Abbiamo intervistato la Signora Daniela, della Focacceria, di Via Bufalini, in pieno centro storico, che ha rilevato la sua attività, nel luglio 2020, quando sembrava che tutto potesse ripartire, investendo i propri risparmi da commessa, per mettere su qualcosa per il proprio figlio 20enne. Il problema è, che le riaperture sono state come sappiamo, a singhiozzo stante il sistema a colori, e soprattutto ha pesato la totale assenza di turisti in città, che continua a farsi sentire. Così, mese dopo mese, con spese crescenti ed incassi insufficienti, la Signora Daniela, si è trovata in un vortice di debiti sempre più difficile da gestire, anche per la totale mancanza di ristori assegnati alle start up, che proprio in quanto tali, non hanno potuto presentare bilanci per ottenere ristori e/o finanziamenti. E proprio per questo la Signora Daniela, ci ha chiesto di dare spazio a quello che non è solo un suo sfogo, ma un vero e proprio grido di dolore di migliaia di attività neonate, in tutta Italia, che non per colpa loro, stanno già morendo sommerse dai debiti, nel silenzio generale dei media, che, a parte i discorsi sanitari, sul fronte economico, parlano solo di ristoratori e poco altro.

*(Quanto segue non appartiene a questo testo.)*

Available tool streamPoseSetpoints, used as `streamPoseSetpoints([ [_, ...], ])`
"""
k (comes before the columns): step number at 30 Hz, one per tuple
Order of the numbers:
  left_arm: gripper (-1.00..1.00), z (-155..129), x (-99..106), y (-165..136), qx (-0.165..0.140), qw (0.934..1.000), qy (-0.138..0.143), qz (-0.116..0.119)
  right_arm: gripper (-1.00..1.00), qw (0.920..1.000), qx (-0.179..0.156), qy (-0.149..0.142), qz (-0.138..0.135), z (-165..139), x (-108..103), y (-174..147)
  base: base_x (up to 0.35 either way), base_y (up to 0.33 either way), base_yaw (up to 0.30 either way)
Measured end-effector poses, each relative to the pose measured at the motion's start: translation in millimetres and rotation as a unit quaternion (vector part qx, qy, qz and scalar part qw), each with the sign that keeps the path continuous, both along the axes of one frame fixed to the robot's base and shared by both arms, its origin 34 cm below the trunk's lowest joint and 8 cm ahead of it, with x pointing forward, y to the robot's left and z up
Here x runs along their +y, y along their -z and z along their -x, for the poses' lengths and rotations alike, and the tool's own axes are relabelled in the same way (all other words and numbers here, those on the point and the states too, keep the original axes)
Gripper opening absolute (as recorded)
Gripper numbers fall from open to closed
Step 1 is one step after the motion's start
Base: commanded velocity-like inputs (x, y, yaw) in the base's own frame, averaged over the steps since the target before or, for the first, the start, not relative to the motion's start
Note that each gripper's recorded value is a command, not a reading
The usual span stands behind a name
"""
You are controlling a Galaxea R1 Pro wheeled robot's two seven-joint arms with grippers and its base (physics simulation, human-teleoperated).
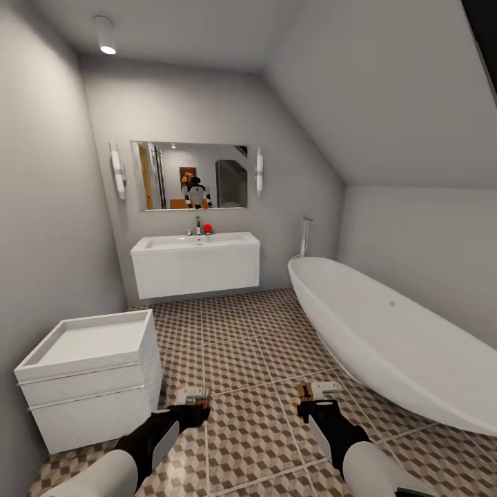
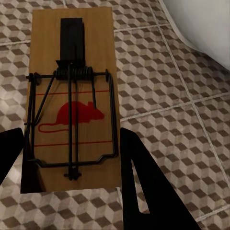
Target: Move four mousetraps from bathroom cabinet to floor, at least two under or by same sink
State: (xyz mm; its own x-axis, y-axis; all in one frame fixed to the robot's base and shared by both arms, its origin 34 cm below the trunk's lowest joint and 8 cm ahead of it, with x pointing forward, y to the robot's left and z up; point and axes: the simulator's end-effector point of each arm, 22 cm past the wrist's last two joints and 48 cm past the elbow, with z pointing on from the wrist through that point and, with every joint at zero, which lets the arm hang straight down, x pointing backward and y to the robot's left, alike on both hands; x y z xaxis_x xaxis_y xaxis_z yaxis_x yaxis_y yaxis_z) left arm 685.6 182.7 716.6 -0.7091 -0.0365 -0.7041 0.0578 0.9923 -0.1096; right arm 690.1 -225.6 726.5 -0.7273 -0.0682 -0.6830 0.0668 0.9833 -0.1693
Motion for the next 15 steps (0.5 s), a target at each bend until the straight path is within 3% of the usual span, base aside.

Insomma crediamo che sarebbe giusto ed equo, da parte delle istituzioni occuparsi di aiutare anche le start up, indipendentemente dai loro bilanci anche perchè, spesso come nel caso della Focacceria della Signora Daniela sono aziende di imprenditori giovani, che hanno creduto nel sistema Paese e non meritano di essere delusi, ma anzi, devono essere aiutati a costruire un nuovo miracolo italiano, come quello degli anni 60 del secolo scorso.